**Task item**:
In the listing below, locate the line that contains "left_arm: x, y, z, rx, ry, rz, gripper" and the line that contains "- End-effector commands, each". Restate word for word those two lines and every line between them, and nothing else.

··· Information shown ···

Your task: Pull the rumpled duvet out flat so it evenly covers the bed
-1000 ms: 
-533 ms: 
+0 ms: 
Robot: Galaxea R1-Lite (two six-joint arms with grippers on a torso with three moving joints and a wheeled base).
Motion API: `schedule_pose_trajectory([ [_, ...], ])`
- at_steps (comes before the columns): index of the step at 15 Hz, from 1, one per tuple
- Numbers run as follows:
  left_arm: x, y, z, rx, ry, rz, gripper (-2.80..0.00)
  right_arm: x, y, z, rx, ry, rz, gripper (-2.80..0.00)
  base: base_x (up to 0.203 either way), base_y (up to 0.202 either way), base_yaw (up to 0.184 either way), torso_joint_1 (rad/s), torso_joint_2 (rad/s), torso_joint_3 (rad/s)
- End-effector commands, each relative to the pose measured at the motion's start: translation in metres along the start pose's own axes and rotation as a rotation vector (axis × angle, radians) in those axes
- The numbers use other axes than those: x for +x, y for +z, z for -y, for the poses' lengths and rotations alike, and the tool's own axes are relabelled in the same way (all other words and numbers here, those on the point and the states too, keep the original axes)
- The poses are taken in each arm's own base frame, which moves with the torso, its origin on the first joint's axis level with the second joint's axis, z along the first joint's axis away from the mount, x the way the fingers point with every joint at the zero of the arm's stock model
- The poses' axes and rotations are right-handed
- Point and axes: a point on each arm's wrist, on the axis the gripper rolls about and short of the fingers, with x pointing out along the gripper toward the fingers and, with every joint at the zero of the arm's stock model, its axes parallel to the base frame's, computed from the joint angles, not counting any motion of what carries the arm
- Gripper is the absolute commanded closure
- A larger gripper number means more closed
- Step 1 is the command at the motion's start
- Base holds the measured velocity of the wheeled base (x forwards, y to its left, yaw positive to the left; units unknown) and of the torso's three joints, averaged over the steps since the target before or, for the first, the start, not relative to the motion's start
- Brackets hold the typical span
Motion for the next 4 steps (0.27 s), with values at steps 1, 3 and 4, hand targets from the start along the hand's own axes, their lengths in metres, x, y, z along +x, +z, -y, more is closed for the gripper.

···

**Exercise answer**:
  left_arm: x, y, z, rx, ry, rz, gripper (-2.80..0.00)
  right_arm: x, y, z, rx, ry, rz, gripper (-2.80..0.00)
  base: base_x (up to 0.203 either way), base_y (up to 0.202 either way), base_yaw (up to 0.184 either way), torso_joint_1 (rad/s), torso_joint_2 (rad/s), torso_joint_3 (rad/s)
- End-effector commands, each relative to the pose measured at the motion's start: translation in metres along the start pose's own axes and rotation as a rotation vector (axis × angle, radians) in those axes

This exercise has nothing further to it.